Yerleşiklikle göçebeliği karşı karşıya getiriyorsunuz. Evlerimizi bırakıp karavanlarda, çadırlarda mı yaşamamızı öneriyorsunuz?
Bu çok rastladığım bir soru, teşekkür ederim. “Göçebe düşünce” Deleuze’ün bizlere armağan ettiği bir kavram. Ama kökleri İbn-i Haldun’un Mukaddime’sine kadar gidiyor. Dogmaya dönüşmüş düşünce modellerinin bizi kapattığını, belirlediğini, yerleştirdiğini ve böylece kontrol edebildiğini söylüyor. “Yaratılan düşünce”ye biat etmekten “düşünce yaratıcısı” olmaya yönelik bir tür yol’dan çıkma daveti de denebilir. Bunun için ille de şehirleri terk etmemiz gerekmiyor, Deleuze de ömrünün büyük bir bölümünü Paris’te geçirmiş zaten. Yarabıçak’ta çarpıcı bir örnek olarak Kim-Ki Duk’un Boş Ev filmini kullandım. Tavsiye ederim, izleyin, pişman olmazsınız…

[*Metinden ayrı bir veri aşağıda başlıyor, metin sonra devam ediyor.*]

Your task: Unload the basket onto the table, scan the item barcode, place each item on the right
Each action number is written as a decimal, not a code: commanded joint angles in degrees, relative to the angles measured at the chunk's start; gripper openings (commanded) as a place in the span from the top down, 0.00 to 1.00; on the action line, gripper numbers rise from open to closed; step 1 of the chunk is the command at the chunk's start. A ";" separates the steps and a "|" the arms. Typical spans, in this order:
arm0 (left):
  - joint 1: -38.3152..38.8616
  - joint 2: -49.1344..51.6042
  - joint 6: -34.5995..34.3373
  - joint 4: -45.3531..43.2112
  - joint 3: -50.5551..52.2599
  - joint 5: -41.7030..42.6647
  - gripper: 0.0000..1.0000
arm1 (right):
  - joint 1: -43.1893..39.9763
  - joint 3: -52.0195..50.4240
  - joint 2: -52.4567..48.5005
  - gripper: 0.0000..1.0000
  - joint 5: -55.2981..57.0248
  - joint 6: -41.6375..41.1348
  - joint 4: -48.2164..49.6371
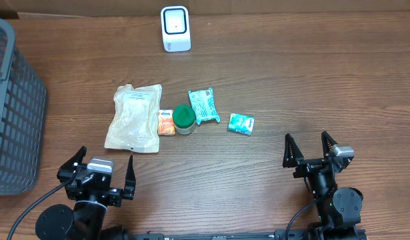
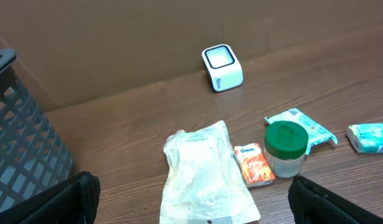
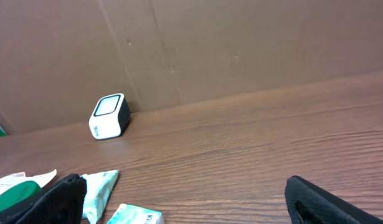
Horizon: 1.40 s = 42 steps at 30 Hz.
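The white barcode scanner [image 1: 175, 28] stands at the table's far edge, also in the left wrist view [image 2: 222, 67] and the right wrist view [image 3: 109, 116]. Items lie mid-table: a clear pouch [image 1: 133, 117], a small orange packet [image 1: 166, 123], a green-lidded jar [image 1: 184, 119], a teal wipes pack [image 1: 204, 105] and a small teal packet [image 1: 241, 123]. My left gripper [image 1: 98, 172] is open near the front edge, below the pouch. My right gripper [image 1: 310, 151] is open at the front right, empty.
A grey plastic basket [image 1: 11, 107] stands at the left edge, its corner in the left wrist view [image 2: 23, 143]. A cardboard wall [image 3: 241, 43] backs the table behind the scanner.
My left gripper has shifted slightly; in its view the items sit a little lower and further left. The right arm and all items have not moved.
Both grippers stood open near the front edge throughout. The left wrist view has taken in more of the pouch and jar at each moment, as the left arm turned and tilted a little. The items, scanner and right arm stayed put.
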State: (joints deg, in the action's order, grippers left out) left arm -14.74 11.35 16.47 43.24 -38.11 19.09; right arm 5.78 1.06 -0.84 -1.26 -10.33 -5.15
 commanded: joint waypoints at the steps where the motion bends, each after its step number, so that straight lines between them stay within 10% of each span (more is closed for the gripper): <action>1: -0.33 -0.55 -1.33 -0.59 0.09 0.00 0.00 | 0.37 -0.59 0.46 0.00 -0.13 -0.11 0.35; 22: -0.33 -0.55 -8.61 0.74 0.11 6.43 0.00 | 0.37 -0.59 0.46 0.00 -0.13 -0.11 0.35; 29: -0.33 5.01 -20.50 -4.76 -1.60 7.69 0.00 | 0.37 -0.59 0.46 0.00 -0.13 -0.11 0.35; 42: -0.33 36.04 -16.22 12.48 -35.67 9.86 0.00 | 0.37 -0.55 0.46 0.00 -0.90 -0.11 3.96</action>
State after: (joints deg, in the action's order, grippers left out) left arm -14.74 41.30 -2.61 51.31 -64.75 27.90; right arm 5.78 1.06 -0.84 -1.06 -10.33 -2.55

 Örnek aldığınız başka bir metin oldu mu?
Hayır! Türkçe’de böyle bir metin yok. Yarabıçak’ı okuyan ve dünya literatürünü de yakından izleyen tanıdıklarım dünyada da böyle bir metin olmadığını söylediler. Üsluba dudak bükenlerin, “tantana” yapmadan önce Deleuze ve Guattari’nin “minör edebiyat” kavramsallaştırmasına göz atmasını dilerim, epey zihin açıcıdır. Şunu da hatırlatmak isterim: Foucault, “Deleuze’den sonra felsefe tarihi yeniden yazılmalı” demişti.

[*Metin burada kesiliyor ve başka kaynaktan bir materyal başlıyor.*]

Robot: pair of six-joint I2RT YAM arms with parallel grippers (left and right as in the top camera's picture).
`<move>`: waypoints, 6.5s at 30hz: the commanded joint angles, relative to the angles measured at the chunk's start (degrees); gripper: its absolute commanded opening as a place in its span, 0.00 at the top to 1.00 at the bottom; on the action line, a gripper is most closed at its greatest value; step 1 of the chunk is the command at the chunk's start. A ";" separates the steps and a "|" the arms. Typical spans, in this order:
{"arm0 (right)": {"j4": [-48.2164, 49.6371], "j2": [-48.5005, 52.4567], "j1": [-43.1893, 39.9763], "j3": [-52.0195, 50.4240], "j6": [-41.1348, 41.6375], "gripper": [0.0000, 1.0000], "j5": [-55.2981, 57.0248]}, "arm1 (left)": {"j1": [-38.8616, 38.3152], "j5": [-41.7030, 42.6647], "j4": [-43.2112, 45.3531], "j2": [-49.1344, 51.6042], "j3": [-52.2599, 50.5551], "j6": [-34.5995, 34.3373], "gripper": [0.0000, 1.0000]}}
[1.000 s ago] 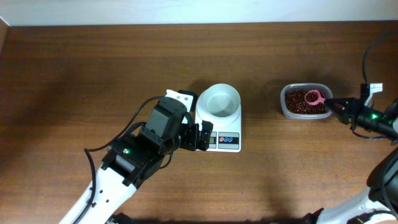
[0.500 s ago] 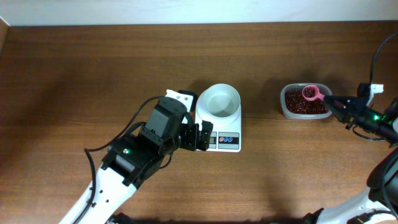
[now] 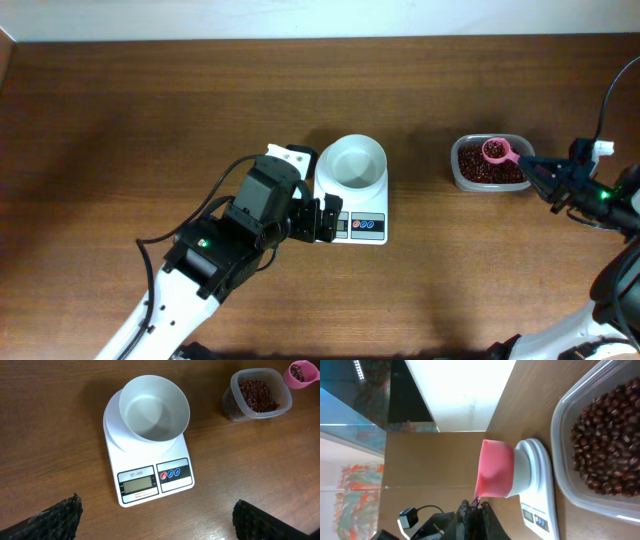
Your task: Scoop and weigh 50g on scale
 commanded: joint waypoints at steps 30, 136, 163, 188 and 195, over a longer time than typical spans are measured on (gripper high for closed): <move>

Ve tabii kapitalizm, yerleşik düzen ve sınırlar. Yarabıçak’ı bunları sorgulamadan ya da düşünmeden okumak imkânsız. Bunları anlatırken siz sınırlar çizdiniz mi kendinize?
Önce “Sınır nedir? Nasıl oluşur?” diye düşündüm. Elimde sorun çözücü bir avadanlık olmalıydı. Bu da beni ilk çit’e ve tarım’a, ilk evcil hayvan’a ve dil’e, oradan yazı’ya kadar götürdü. Antropolojik bir okuma yaptım. Zihnimizin, bedenimizin, duygularımızın nasıl kapatıldığını, kontrol altına alındığını anlamaya çalıştım. Okudukça “ezberlenilen düşünce”nin masum olmadığını fark ettim. Düşünce diye ezberlemeye çalıştıklarımızın kapatılmayı katmerleştirdiğini gördüm. Yöneten/yönetilen ayrımının ortadan kalkmasını istiyorsak “yaratılan düşünce”den çıkıp “düşünce yaratıcısı” olmamız gerektiğine ikna oldum. Bu süreç kendi sınırlarımla sık sık yüzleşmeme, onları kanırtmama da neden oldu.

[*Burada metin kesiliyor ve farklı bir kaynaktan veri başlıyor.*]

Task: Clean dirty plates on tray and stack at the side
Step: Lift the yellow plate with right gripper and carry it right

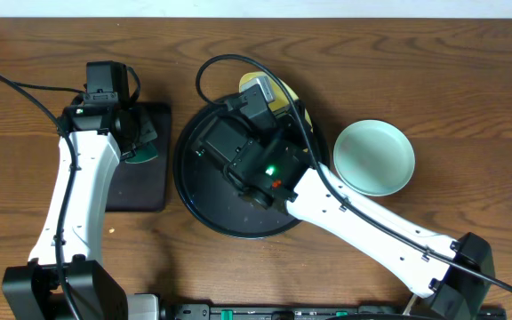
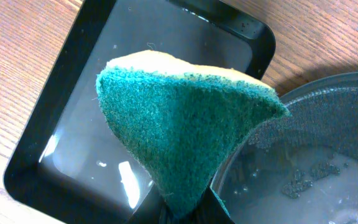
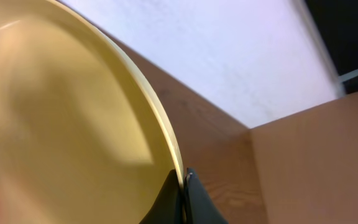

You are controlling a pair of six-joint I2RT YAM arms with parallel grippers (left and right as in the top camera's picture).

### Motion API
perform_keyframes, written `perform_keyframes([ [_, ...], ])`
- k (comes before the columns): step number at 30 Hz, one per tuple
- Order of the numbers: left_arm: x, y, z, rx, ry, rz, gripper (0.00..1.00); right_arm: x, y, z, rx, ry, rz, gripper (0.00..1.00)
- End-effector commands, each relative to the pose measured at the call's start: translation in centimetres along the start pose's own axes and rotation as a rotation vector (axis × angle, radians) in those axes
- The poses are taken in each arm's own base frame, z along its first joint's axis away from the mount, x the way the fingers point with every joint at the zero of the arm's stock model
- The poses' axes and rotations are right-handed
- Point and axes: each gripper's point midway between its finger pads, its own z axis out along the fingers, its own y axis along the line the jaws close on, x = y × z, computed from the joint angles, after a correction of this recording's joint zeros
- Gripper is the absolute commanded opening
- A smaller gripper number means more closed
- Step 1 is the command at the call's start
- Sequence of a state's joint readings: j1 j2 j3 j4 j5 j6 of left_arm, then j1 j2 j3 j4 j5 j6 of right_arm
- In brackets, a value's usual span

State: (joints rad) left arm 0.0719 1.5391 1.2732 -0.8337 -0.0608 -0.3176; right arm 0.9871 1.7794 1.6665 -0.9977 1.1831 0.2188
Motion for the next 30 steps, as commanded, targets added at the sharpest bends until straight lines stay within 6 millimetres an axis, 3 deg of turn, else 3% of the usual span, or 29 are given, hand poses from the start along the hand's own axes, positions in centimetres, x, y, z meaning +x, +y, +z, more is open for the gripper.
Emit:
perform_keyframes([
  [1,-0.2,0.1,-0.2,-0.001,-0.006,-0.010,0.08,-0.8,-2.4,-0.7,0.093,-0.038,0.015,0.01],
  [5,-0.2,0.1,-0.2,-0.001,-0.006,-0.010,0.08,-0.7,-2.3,-0.7,0.090,-0.037,0.038,0.01],
  [9,-0.2,0.1,-0.2,-0.001,-0.006,-0.010,0.08,-0.2,-0.9,-0.1,-0.004,-0.004,0.064,0.01],
  [15,-0.2,0.1,-0.2,-0.001,-0.005,-0.009,0.08,1.6,4.6,1.2,-0.395,0.142,0.118,0.01],
  [20,-0.2,0.1,-0.2,-0.001,-0.006,-0.010,0.08,2.3,6.7,2.3,-0.657,0.248,0.217,0.01],
  [25,-0.2,0.1,-0.2,-0.003,-0.003,-0.009,0.08,3.0,6.8,3.8,-0.885,0.354,0.346,0.01],
  [30,0.0,0.2,-0.2,-0.005,0.002,-0.009,0.08,4.8,4.0,7.0,-0.989,0.462,0.508,0.01],
])
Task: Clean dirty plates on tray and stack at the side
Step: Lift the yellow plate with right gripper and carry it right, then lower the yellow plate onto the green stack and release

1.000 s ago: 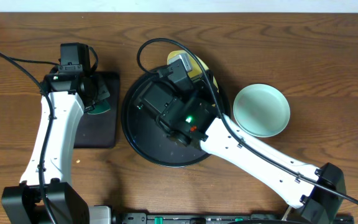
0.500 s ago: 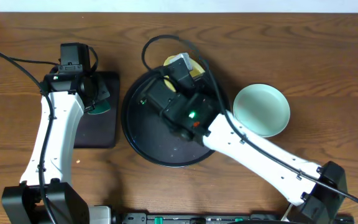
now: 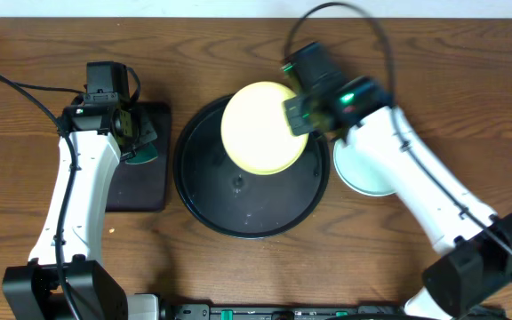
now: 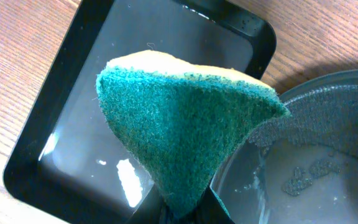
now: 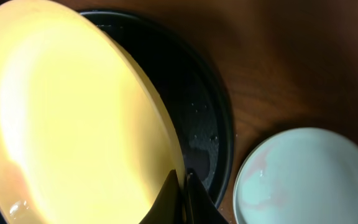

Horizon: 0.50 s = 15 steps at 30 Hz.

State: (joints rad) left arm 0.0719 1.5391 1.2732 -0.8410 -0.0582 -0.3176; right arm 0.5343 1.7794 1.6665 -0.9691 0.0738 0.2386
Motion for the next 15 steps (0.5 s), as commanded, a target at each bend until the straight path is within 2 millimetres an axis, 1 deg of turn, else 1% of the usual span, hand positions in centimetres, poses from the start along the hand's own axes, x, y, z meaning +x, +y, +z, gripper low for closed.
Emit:
perform_keyframes([
  [1,-0.2,0.2,-0.2,-0.005,-0.004,-0.010,0.08,-0.3,-1.7,-1.1,-0.187,0.038,0.142,0.01],
  [5,-0.1,0.2,-0.2,-0.007,0.000,-0.009,0.08,0.4,-8.2,-1.0,-0.110,0.068,0.276,0.01],
  [8,0.0,0.3,-0.2,-0.008,0.003,-0.008,0.08,1.6,-13.3,-0.8,-0.014,0.089,0.371,0.01],
  [9,0.0,0.3,-0.2,-0.009,0.003,-0.005,0.08,2.1,-14.5,-0.6,0.012,0.097,0.395,0.01],
  [12,0.0,0.3,-0.2,-0.009,0.004,0.050,0.08,4.7,-18.2,0.2,0.105,0.147,0.461,0.01],
  [14,0.0,0.3,-0.2,-0.009,0.005,0.071,0.08,6.9,-19.9,1.0,0.144,0.192,0.499,0.01],
  [15,0.0,0.3,-0.2,-0.009,0.005,0.079,0.08,7.8,-20.4,1.4,0.152,0.209,0.515,0.01],
])
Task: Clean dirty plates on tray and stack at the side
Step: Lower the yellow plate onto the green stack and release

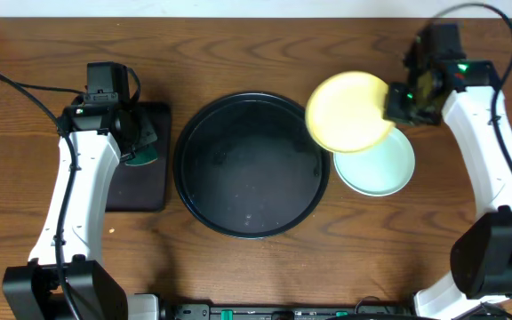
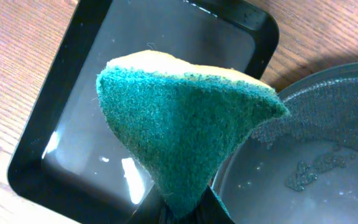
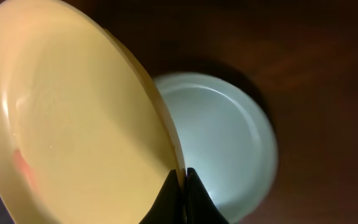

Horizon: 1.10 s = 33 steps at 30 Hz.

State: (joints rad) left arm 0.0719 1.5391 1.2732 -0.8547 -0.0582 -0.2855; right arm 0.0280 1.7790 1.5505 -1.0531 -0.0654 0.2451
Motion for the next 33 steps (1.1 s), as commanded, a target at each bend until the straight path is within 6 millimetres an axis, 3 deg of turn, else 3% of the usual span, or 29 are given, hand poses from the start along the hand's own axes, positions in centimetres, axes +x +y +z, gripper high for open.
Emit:
perform_keyframes([
  [1,-0.2,0.2,-0.2,-0.005,-0.005,0.060,0.08,1.7,-3.2,1.2,0.061,0.041,0.062,0.01],
  [6,-0.2,0.2,-0.2,-0.005,-0.005,0.106,0.08,3.9,-6.1,3.4,0.089,0.098,0.134,0.01],
  [12,-0.2,0.2,-0.2,-0.006,-0.005,0.124,0.08,4.4,-7.7,4.1,0.099,0.105,0.178,0.02],
  [13,-0.2,0.2,-0.2,-0.006,-0.006,0.135,0.08,4.4,-7.7,4.1,0.098,0.103,0.178,0.12],
  [14,-0.2,0.2,-0.2,-0.006,-0.006,0.154,0.08,4.4,-7.6,4.1,0.096,0.102,0.178,0.31],
  [15,-0.3,0.3,-0.2,-0.008,-0.006,0.164,0.08,4.3,-7.5,4.1,0.090,0.101,0.177,0.40],
  [23,-0.9,2.2,0.4,-0.030,0.000,0.139,0.08,3.2,-4.5,3.1,-0.049,0.085,0.123,0.73],
  [29,-0.8,3.3,3.2,-0.051,0.045,0.123,0.08,1.1,-1.2,-0.6,-0.078,-0.049,0.031,0.82],
  [33,0.0,3.3,5.7,-0.064,0.111,0.131,0.08,0.4,0.7,-2.8,-0.092,-0.137,-0.027,0.97],
])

Terbiye edilmemiş, gizlenmiş alt anlamları aktaran, hukukun çaresiz kaldığı bir hakaret ve zarafet üslubuyla yazmayı daha çok isterdim, biraz denedim.

İhlal?
Sınırın zihnimizi, bedenimizi ve duygularımızı da kapsadığını saptayınca “ihtilal”den çıkıp “ihlal”e ulaştım. Sürekli teyakkuzda olan, yapma bilgisini edinerek yıkan bir araç olarak “ihlal” sözcüğünü dolaşıma sokmak istedim!

 “Banka soymuş bir devrimcinin samimi itirafları”nı neden alt başlık olarak seçtiniz?
Banka yerleşik kültürün, dogmatik düşüncenin, kapitalizmin en örgütlü ve rafine kurumu. Para bütün dünyada istediği gibi dolaşıyor, kârlı bulduğu her yere göçebiliyor. Tokyo’da oturan biri Londra borsasında oynayabiliyor. Artık kimi devletlerden bile daha güçlü ve en önemlisi kuralsız. Ama hem düşünce hem de kişiler kendi sınırlarına, devletlerine, dogmalarına hapsedilmiş durumda. Eduardo Galeano, “2008 krizi için bankacılar bankaları soydular ve bütün dünyayı krize soktular. Bankaları kurtardıkları halkın parasıyla dünyanın açlık sorunu çözülebilirdi, yapmadılar” diyor. Bu adaletsizliğe dikkat çekmek, bir zamanlar devrimcilerin “banka” diye bir dertleri olduğunu ve hatta banka soyduklarını hatırlamak için alt başlık olarak seçtim. Unutmayalım: Brecht, “Banka açmak banka soymak kadar suçtur” der.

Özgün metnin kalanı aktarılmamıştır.